*Try it*
Report the number of lines in the data below where the string "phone" shows up, and only that number.
# # # #
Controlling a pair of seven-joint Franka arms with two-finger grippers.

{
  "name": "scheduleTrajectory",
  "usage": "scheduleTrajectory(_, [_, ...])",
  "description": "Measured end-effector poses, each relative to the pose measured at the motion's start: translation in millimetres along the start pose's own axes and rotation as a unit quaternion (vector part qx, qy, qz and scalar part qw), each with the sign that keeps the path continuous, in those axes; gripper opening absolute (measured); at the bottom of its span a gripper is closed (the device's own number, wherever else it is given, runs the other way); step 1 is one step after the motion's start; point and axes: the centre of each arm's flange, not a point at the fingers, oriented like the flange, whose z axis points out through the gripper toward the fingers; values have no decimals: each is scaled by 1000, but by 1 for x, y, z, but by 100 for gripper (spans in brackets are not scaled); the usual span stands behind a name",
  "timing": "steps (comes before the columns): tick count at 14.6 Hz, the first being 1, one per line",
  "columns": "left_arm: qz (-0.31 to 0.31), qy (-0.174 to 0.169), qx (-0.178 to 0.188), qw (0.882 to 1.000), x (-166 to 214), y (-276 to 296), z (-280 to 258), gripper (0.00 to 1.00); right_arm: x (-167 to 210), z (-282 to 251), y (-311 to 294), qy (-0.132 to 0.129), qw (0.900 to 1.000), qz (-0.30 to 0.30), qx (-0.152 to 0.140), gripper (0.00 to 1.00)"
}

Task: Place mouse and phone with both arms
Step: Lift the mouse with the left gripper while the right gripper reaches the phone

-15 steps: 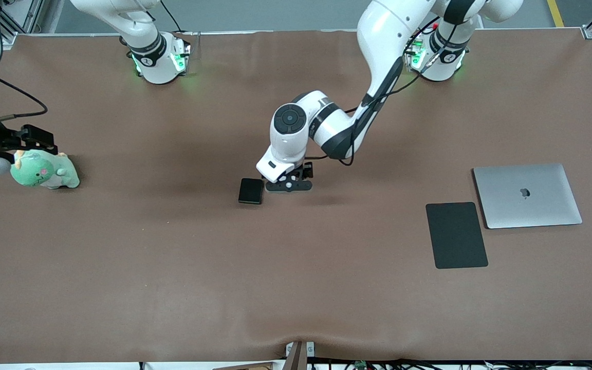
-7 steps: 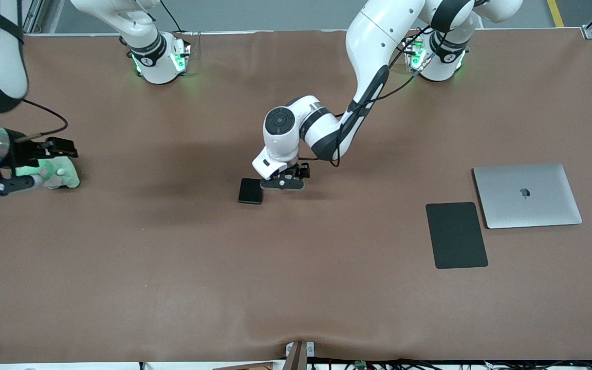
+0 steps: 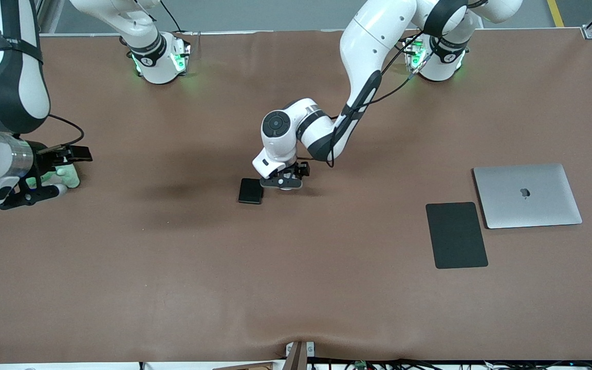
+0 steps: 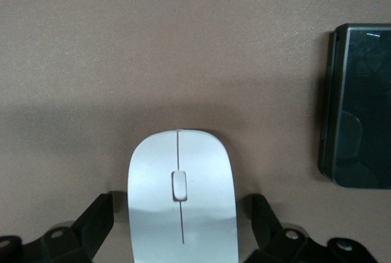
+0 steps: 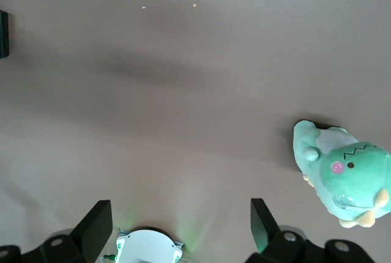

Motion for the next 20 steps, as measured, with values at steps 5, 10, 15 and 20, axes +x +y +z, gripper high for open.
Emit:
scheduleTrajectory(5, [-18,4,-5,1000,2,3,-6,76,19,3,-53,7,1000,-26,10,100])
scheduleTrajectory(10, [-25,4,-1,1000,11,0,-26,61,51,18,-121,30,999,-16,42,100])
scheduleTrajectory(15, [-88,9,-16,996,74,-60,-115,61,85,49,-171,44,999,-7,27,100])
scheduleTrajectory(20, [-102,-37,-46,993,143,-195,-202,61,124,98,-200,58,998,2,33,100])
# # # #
*Your response*
2